**Directions for this task:**
Retype the data exactly, so that every line matches the original.

★ ★ ★

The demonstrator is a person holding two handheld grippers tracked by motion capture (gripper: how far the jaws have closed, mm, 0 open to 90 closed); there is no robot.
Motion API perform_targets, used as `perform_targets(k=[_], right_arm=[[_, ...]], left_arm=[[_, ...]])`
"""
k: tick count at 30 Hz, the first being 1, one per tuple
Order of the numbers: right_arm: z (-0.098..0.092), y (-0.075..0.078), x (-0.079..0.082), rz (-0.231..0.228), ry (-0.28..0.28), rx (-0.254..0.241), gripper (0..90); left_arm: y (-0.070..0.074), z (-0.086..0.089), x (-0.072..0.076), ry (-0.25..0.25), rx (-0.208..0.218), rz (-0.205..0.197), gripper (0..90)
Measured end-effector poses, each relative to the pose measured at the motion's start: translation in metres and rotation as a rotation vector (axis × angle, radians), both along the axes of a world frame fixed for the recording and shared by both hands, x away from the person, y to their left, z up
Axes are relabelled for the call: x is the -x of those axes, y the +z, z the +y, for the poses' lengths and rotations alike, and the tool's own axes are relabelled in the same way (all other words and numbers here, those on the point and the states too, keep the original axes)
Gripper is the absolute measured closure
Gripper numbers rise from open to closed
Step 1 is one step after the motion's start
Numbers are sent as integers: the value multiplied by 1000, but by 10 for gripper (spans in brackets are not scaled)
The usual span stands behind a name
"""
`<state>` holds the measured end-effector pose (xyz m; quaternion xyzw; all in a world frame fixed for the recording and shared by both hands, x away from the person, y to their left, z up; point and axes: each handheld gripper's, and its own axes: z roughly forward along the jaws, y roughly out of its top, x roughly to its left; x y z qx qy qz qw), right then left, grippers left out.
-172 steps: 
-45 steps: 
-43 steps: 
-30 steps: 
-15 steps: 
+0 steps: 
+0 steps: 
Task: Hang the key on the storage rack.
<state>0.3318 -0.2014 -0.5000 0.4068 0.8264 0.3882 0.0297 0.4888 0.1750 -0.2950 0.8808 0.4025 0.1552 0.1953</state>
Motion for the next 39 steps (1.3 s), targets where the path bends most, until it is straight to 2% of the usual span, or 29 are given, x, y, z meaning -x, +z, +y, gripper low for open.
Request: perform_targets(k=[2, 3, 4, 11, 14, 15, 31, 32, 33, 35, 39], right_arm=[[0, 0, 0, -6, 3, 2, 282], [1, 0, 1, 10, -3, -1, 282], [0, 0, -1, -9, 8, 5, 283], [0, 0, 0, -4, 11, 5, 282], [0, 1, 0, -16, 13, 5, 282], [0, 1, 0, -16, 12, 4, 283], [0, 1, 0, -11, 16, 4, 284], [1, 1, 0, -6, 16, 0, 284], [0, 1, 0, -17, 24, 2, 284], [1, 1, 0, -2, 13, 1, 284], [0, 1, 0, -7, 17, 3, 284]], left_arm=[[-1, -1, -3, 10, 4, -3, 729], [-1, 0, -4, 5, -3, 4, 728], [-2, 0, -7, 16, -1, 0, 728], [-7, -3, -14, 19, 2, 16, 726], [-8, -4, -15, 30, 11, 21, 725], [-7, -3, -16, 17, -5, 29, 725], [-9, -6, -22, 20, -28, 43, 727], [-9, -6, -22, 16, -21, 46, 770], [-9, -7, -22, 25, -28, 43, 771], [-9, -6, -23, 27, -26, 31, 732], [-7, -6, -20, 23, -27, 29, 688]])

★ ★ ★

**Answer to this problem:**
The demonstrator is a person holding two handheld grippers tracked by motion capture (gripper: how far the jaws have closed, mm, 0 open to 90 closed); there is no robot.
Motion API perform_targets, used as `perform_targets(k=[_], right_arm=[[_, ...]], left_arm=[[_, ...]])`
"""
k: tick count at 30 Hz, the first being 1, one per tuple
Order of the numbers: right_arm: z (-0.098..0.092), y (-0.075..0.078), x (-0.079..0.082), rz (-0.231..0.228), ry (-0.28..0.28), rx (-0.254..0.241), gripper (0..90); left_arm: y (-0.070..0.074), z (-0.086..0.089), x (-0.072..0.076), ry (-0.25..0.25), rx (-0.208..0.218), rz (-0.205..0.197), gripper (0..90)
Measured end-effector poses, each relative to the pose measured at the motion's start: translation in metres and rotation as a rotation vector (axis × angle, radians), both along the axes of a world frame fixed for the recording and shared by both hands, x away from the person, y to their left, z up
Axes are relabelled for the call: x is the -x of those axes, y the +z, z the +y, for the poses' lengths and rotations alike, and the tool's own axes are relabelled in the same way (all other words and numbers here, those on the point and the states too, keep the original axes)
Gripper is the absolute measured closure
Gripper numbers rise from open to closed
Step 1 is one step after the motion's start
Numbers are sent as integers: the value multiplied by 1000, but by 10 for gripper (spans in brackets are not scaled)
The usual span stands behind a name
"""
`<state>` holds the measured end-effector pose (xyz m; quaternion xyzw; all in a world frame fixed for the recording and shared by both hands, x away from the person, y to their left, z up; point and axes: each handheld gripper's, and its own axes: z roughly forward along the jaws, y roughly out of its top, x roughly to its left; x y z qx qy qz qw), right then left, grippers left out.
-172 steps: 
-45 steps: 
-43 steps: 
-30 steps: 
-15 steps: 
+0 steps: 
+0 steps: 
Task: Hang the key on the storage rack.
<state>0.3318 -0.2014 -0.5000 0.4068 0.8264 0.3882 0.0297 0.4888 0.1750 -0.2950 0.8808 0.4025 0.1552 0.1953</state>
Motion for the next 39 steps (1.3 s), targets where the path bends most, until it is straight to 2% of the usual span, or 29 are given, x, y, z meaning -x, +z, +y, gripper low for open.
Request: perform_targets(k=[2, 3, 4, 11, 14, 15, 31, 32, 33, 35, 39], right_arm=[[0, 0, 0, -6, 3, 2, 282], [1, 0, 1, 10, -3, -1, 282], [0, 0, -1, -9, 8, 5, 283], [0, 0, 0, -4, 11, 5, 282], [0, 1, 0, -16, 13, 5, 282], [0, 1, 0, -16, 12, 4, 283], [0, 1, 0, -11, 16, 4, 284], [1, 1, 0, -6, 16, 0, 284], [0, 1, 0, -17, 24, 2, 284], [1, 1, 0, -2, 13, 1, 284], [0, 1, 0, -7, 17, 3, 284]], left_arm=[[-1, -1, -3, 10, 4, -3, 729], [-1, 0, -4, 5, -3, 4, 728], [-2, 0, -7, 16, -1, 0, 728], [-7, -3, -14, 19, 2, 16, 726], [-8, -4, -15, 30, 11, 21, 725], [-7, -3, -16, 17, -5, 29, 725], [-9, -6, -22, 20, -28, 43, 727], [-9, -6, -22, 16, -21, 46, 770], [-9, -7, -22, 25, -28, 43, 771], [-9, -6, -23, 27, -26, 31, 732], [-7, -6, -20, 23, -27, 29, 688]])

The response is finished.